■ Task to carry out ■
Restate word for word the lines of the entries below, starting with the line that holds "Exercise. Tag the white box" and ending with the line that holds "x=259, y=251", and no others.

================

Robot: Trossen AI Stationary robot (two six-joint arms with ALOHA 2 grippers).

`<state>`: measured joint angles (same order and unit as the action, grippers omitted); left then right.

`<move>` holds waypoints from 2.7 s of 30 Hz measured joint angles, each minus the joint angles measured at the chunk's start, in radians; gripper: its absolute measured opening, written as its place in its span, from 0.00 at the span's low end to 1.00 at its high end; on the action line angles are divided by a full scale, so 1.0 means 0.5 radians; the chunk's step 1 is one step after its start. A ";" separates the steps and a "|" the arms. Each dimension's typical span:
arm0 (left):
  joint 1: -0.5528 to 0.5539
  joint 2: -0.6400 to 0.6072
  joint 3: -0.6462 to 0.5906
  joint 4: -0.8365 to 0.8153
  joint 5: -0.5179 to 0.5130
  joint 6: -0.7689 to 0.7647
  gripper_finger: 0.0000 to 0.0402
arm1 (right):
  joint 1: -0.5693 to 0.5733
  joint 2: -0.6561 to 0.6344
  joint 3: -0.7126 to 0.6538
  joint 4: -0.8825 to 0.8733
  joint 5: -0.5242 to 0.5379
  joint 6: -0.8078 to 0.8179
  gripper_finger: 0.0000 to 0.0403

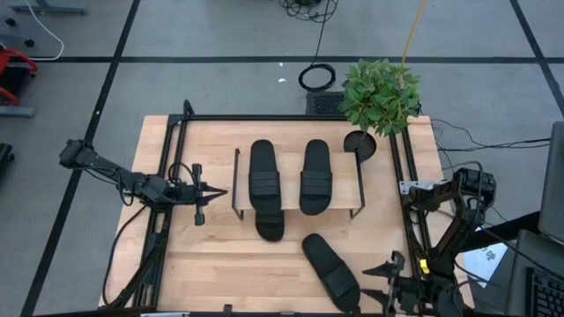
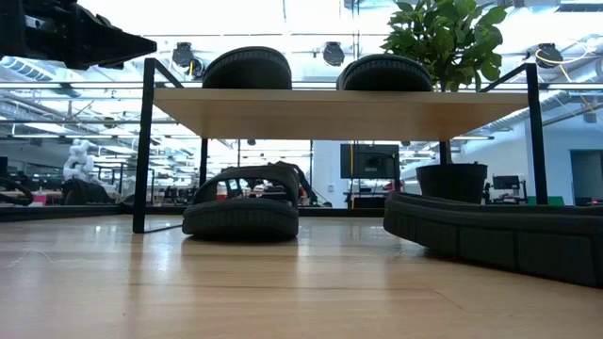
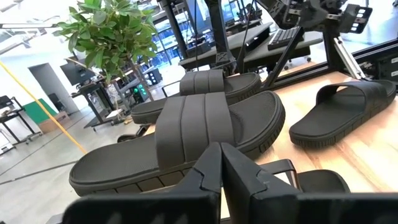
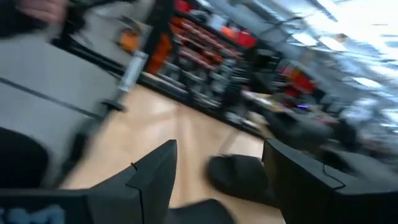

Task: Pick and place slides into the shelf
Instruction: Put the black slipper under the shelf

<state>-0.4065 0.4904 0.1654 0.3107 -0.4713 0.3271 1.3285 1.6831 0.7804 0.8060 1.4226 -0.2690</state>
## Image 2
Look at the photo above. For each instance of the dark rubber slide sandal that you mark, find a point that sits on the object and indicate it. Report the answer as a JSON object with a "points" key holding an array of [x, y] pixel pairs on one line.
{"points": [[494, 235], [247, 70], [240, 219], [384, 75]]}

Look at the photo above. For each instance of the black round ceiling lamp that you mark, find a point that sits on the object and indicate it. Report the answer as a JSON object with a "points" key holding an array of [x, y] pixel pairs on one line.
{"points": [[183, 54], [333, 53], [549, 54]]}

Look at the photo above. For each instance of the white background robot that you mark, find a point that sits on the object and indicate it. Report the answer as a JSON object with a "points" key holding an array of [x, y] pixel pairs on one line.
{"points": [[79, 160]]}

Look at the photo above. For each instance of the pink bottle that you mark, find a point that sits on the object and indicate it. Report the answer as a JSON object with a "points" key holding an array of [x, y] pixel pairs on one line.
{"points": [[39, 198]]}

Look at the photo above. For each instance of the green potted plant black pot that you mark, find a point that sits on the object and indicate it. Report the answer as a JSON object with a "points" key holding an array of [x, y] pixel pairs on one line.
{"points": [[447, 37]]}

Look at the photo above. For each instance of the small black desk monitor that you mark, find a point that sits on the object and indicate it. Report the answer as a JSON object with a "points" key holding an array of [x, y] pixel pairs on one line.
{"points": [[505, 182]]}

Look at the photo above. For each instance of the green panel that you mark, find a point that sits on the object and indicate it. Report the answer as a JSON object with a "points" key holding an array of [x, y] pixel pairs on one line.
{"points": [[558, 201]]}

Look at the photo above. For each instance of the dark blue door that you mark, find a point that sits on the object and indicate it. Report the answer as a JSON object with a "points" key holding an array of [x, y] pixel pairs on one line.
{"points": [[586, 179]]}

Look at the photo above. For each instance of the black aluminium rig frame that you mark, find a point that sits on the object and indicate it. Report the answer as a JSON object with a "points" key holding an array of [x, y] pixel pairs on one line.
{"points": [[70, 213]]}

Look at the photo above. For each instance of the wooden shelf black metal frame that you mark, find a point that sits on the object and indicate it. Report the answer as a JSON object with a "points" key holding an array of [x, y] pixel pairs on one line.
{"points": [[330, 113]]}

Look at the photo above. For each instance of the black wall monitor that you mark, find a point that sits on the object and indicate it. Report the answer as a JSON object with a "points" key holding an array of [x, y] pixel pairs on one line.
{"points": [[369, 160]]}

================

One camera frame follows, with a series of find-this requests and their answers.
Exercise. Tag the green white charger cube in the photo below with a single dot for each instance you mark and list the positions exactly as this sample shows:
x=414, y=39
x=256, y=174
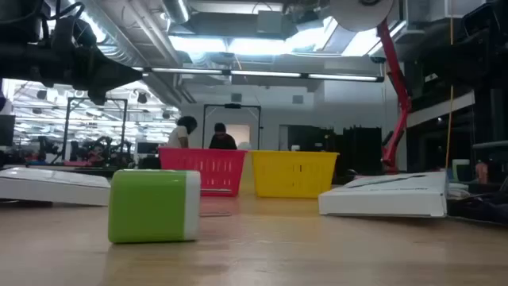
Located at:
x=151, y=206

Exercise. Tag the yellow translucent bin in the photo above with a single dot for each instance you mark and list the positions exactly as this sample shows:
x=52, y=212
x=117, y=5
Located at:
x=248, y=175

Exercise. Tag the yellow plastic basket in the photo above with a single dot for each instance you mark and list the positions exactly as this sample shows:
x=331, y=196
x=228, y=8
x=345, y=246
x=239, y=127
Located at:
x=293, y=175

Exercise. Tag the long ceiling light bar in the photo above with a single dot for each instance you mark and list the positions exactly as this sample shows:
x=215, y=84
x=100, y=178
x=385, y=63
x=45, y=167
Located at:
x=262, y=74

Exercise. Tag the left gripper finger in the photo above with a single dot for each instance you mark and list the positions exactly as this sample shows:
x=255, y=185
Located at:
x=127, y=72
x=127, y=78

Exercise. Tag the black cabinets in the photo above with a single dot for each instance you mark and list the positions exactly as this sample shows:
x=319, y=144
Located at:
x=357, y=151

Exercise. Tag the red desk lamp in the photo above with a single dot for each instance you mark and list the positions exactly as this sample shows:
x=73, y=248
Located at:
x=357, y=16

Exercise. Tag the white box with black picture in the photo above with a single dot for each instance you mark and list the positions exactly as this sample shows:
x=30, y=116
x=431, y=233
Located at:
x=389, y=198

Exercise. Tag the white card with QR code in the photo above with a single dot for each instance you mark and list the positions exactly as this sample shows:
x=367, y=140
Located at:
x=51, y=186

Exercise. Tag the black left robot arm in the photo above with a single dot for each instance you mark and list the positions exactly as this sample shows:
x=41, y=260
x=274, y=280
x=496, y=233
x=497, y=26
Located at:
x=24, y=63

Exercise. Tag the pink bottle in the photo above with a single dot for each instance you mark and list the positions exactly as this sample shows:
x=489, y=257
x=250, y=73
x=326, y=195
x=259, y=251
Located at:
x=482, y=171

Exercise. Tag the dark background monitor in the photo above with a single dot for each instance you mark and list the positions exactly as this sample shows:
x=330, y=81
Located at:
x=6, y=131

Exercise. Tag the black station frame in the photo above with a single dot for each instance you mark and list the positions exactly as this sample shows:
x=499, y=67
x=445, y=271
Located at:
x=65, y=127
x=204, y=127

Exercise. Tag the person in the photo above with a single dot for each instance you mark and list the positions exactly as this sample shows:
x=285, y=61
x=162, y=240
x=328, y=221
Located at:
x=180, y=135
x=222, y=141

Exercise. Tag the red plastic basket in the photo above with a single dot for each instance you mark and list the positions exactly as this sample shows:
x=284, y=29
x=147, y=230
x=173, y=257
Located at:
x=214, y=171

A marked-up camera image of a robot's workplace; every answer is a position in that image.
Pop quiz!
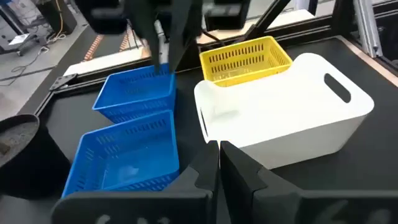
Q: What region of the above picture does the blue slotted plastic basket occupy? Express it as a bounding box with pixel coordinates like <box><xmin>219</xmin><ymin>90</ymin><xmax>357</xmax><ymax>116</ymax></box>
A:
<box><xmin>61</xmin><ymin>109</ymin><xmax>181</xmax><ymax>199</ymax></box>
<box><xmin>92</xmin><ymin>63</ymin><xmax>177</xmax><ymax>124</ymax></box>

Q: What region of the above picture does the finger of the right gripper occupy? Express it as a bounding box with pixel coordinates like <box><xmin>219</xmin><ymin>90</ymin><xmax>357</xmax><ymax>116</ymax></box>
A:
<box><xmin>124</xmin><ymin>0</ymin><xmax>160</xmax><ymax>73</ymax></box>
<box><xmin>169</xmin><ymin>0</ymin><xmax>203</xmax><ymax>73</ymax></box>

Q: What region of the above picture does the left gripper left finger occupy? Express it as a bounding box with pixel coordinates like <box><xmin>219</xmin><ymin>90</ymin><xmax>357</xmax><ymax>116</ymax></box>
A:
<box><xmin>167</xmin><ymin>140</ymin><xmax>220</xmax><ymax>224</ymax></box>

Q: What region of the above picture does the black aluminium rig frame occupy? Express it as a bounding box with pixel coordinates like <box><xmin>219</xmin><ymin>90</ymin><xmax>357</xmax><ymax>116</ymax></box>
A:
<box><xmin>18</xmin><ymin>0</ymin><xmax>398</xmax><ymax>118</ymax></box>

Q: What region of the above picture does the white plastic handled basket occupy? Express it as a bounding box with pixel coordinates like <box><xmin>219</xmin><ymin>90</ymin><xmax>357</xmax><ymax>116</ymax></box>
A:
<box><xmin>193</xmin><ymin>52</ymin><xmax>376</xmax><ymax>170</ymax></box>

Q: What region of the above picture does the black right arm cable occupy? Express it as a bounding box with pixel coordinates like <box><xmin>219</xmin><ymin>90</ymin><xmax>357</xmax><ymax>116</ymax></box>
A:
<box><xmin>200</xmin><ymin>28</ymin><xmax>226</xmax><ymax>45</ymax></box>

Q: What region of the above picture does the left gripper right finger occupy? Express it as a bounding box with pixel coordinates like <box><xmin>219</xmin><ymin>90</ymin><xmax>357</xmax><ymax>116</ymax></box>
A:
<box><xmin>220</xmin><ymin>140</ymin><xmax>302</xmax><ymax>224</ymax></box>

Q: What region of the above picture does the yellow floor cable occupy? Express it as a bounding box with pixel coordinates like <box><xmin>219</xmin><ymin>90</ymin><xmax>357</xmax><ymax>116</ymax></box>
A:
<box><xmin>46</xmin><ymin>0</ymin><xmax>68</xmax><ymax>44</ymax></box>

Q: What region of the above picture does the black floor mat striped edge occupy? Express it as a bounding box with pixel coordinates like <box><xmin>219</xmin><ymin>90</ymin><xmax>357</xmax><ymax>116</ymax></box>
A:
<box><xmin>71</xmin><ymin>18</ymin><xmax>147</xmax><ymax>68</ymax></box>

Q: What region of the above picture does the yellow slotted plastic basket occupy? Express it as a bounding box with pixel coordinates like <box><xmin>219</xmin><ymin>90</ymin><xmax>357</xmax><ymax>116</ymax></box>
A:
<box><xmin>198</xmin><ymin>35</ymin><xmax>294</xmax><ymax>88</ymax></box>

================

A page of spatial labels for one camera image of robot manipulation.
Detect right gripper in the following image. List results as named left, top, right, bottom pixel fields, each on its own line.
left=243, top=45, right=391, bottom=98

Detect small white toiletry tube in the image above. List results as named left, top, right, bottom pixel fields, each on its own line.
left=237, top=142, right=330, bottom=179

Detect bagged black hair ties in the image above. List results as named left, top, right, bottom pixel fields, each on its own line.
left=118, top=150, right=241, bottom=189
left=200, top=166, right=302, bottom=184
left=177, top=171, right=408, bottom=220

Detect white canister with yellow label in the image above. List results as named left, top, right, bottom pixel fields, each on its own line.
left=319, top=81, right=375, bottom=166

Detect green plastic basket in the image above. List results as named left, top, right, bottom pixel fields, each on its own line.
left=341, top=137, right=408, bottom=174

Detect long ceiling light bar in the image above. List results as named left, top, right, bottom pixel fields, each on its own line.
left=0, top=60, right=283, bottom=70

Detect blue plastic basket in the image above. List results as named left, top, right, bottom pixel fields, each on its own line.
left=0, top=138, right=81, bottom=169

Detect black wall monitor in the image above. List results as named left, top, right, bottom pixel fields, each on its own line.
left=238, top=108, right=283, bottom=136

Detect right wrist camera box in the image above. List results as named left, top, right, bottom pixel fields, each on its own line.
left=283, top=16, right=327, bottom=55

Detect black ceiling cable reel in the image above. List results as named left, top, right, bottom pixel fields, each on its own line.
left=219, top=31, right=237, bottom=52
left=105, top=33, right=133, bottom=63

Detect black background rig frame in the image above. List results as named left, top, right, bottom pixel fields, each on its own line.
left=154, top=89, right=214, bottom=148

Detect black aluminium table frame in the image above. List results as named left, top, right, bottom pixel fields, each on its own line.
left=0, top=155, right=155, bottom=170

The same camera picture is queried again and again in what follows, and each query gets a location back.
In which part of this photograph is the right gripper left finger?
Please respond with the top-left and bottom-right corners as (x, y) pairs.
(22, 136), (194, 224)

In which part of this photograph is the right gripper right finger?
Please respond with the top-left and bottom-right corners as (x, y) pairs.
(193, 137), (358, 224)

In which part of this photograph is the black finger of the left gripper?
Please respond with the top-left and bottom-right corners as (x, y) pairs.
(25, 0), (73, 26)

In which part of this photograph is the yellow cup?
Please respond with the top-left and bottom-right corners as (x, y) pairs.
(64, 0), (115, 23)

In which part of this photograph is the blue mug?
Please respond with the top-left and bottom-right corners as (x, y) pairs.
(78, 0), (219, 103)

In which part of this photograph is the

================

■ Reply ■
Exercise. Tag the white box with black picture in the photo above with a single dot for each instance you mark and list the positions exactly as this sample shows:
x=30, y=116
x=431, y=233
Located at:
x=389, y=198

Exercise. Tag the white card with QR code in the photo above with a single dot for each instance you mark and list the positions exactly as this sample shows:
x=367, y=140
Located at:
x=51, y=186

Exercise. Tag the black left robot arm in the photo above with a single dot for each instance you mark and list the positions exactly as this sample shows:
x=41, y=260
x=274, y=280
x=496, y=233
x=497, y=26
Located at:
x=24, y=63

Exercise. Tag the pink bottle in the photo above with a single dot for each instance you mark and list the positions exactly as this sample shows:
x=489, y=257
x=250, y=73
x=326, y=195
x=259, y=251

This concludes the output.